A study validating the recording of neural tube defects found that in some cases, the diagnosis represented a condition in the mother and not in the child. Birth defect researchers using the GPRD may wish to search the mother's medical history to determine whether the code relates to a diagnosis in the mother or the child. This supplemental information can be obtained from within the GPRD to improve the reliability of diagnostic codes.
Prescription data are well recorded in the GPRD because prescriptions for patients are generated directly from the computer, and details on drug type and dosage are digitally recorded in this automated process. Therefore, prescribing data can be used to verify clinical diagnoses, or to capture additional cases. For instance, use of inhalers was used as a proxy for asthma diagnoses.48
However, investigators should be cautious about using drug prescribing as a proxy for disease, and ensure that the prescribed drug is specific to the diagnosis of interest.

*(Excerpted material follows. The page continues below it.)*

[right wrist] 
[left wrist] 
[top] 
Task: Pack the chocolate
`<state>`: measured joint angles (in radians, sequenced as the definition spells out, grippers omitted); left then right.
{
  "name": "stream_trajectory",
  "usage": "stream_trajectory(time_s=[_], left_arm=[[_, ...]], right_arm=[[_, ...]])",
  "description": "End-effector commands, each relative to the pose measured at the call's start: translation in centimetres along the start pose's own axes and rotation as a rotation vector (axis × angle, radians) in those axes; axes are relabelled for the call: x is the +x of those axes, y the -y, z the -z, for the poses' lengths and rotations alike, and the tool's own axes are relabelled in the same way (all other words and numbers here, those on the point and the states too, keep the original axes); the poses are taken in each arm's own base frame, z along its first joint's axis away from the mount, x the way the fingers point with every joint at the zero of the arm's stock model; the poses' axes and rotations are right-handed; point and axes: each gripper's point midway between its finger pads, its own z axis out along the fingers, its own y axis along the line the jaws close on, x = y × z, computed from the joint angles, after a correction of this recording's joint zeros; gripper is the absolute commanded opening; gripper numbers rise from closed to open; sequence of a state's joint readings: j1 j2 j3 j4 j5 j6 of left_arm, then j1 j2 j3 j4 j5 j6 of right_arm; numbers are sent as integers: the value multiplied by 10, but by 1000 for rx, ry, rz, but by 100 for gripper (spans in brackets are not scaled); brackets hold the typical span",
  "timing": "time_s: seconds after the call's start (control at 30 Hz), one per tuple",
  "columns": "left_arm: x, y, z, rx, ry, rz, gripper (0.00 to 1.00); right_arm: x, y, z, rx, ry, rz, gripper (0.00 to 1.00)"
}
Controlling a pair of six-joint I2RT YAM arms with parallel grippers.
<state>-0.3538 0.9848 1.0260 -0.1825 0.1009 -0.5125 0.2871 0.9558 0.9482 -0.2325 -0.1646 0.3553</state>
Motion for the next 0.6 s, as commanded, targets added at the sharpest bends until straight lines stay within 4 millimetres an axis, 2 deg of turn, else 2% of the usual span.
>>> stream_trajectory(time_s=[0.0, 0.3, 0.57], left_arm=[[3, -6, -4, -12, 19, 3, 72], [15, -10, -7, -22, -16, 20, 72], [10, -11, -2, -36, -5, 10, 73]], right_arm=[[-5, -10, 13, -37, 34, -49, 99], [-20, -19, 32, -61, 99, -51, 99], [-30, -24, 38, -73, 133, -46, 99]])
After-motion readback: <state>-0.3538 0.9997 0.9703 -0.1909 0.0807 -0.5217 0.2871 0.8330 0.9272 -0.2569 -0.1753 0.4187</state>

One of the future strengths of the GPRD lies in planned linkages with other national databases, including the Hospital Episodes Statistics, and Office for National Statistics databases, and the National Cancer Intelligence Network. These linkages will allow investigators to access more detailed clinical information relating to inpatient and outpatient hospital attendances and diagnoses, death registration, cause of death, and cancer diagnoses and treatment. This additional information will be a source of accurate and complete information on many of the clinical outcomes occurring outside of primary care.